Grilled Salmon with Celeriac Spinach Mash
Feb 04, 2025We are so spoiled in Ireland to have such good-quality salmon available. It’s delicious but it’s also a brilliant protein source.
Serves: 2
Time: 25mins
Ingredients:
- 1 celeriac, peeled and cubed
- 100g baby spinach
- 2 x 100g salmon fillets, skinned and pinboned
- 2 tsp wholegrain mustard
- 1 tbsp olive oil
- juice of ½ lemon
- a pinch of pepper
- a pinch of salt
- a pinch of sugar
Method:
- Preheat the grill to medium and line a baking tin with foil.
- Boil the celeriac in salted water for 15 minutes or until tender. Drain, then mash well in the saucepan. Once the mash is smooth, return the pan to a low heat. Stir in the spinach and cook, uncovered, for 5 minutes or until the spinach has wilted.

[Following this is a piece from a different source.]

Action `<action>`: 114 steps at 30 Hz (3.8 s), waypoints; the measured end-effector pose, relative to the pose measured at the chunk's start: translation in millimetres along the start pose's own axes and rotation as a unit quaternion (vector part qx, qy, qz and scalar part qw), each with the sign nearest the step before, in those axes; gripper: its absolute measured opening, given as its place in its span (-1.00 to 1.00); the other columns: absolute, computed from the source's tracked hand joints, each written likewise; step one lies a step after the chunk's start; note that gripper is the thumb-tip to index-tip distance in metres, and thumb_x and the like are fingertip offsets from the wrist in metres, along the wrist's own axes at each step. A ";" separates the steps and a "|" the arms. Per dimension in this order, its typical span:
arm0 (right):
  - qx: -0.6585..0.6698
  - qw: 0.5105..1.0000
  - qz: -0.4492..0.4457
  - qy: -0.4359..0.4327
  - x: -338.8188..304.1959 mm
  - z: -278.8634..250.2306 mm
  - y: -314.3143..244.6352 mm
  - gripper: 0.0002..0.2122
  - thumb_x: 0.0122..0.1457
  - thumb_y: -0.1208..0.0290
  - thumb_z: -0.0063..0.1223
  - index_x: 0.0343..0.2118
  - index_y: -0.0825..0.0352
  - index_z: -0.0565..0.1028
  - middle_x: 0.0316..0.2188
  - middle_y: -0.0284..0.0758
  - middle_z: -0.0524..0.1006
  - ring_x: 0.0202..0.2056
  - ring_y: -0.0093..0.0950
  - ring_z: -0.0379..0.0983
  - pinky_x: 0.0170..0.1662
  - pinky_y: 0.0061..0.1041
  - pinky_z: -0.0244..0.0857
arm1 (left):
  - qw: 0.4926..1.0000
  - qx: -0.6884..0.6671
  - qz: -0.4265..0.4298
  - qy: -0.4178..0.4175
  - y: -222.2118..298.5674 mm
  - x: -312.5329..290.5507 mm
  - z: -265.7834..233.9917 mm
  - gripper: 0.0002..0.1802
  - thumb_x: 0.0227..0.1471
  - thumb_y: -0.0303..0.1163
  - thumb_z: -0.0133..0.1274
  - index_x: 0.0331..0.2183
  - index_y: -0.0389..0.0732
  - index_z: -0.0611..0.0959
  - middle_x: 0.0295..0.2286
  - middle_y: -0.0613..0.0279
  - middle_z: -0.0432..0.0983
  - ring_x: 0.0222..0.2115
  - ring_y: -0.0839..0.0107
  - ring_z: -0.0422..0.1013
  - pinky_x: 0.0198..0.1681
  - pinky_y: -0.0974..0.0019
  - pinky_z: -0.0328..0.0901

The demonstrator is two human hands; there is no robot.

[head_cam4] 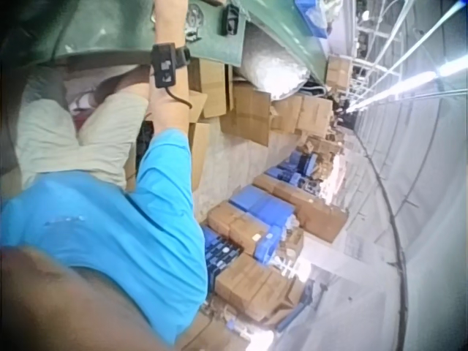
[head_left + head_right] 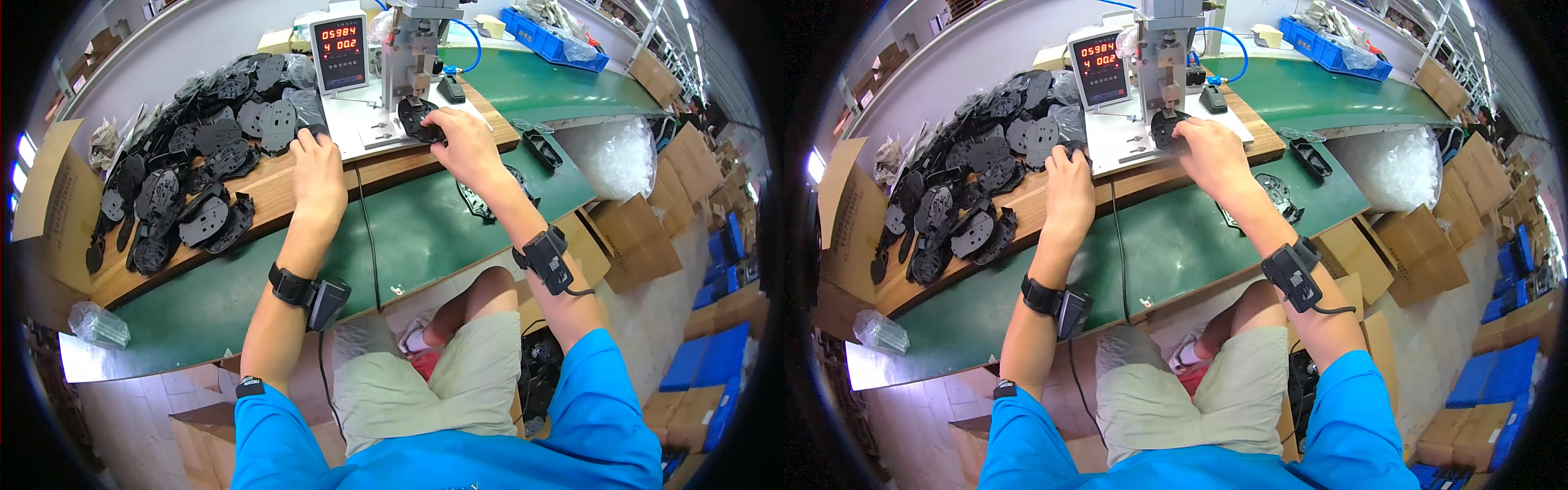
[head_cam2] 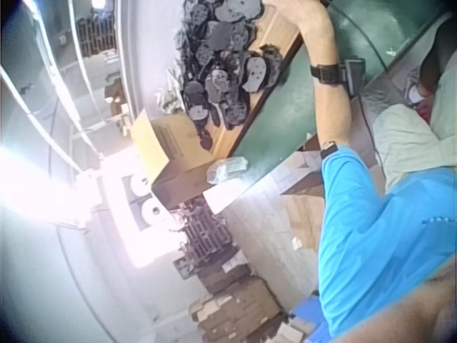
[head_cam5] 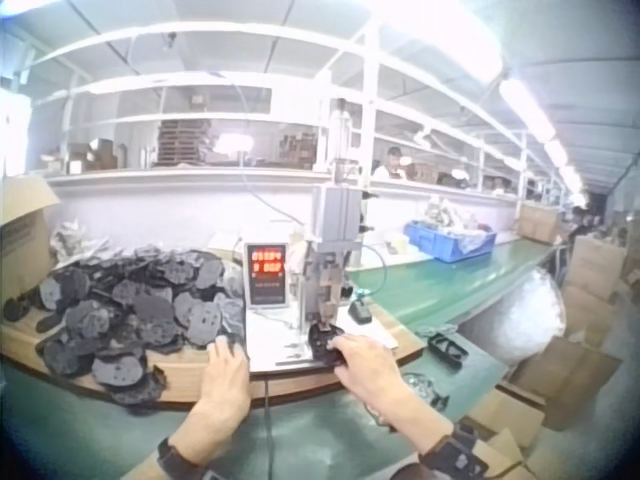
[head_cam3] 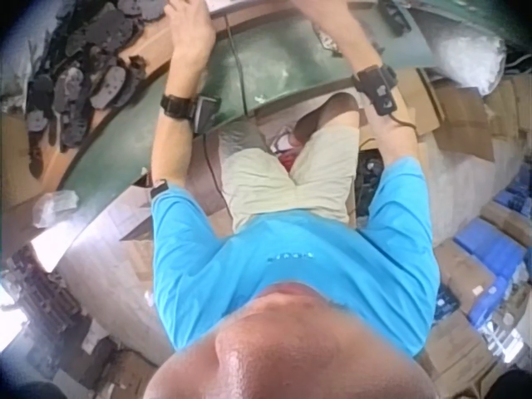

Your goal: Operating a pneumatic press machine to join plastic component housings on an electronics assembly line.

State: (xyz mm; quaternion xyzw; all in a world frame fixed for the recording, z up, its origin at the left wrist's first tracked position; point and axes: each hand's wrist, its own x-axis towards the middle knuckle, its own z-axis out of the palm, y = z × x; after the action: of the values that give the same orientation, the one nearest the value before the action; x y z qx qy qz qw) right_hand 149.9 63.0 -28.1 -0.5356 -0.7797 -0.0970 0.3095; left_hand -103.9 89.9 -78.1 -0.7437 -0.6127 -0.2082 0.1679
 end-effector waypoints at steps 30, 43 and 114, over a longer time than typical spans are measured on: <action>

- Meanwhile, place the salmon fillets on the prepared tin. Mix the mustard, olive oil, lemon juice, pepper, salt and sugar in a small bowl. Lightly coat the salmon fillets with the mustard dressing, keeping some aside for later. Cook the salmon fillets under the grill for 5 minutes on each side, until golden and cooked through.
- A few minutes before serving, add one tablespoon of the mustard dressing to the celeriac and spinach mash. Stir well and season to taste. Divide the mash between warmed serving plates and arrange the salmon fillets on top. Drizzle over the remaining mustard dressing and serve.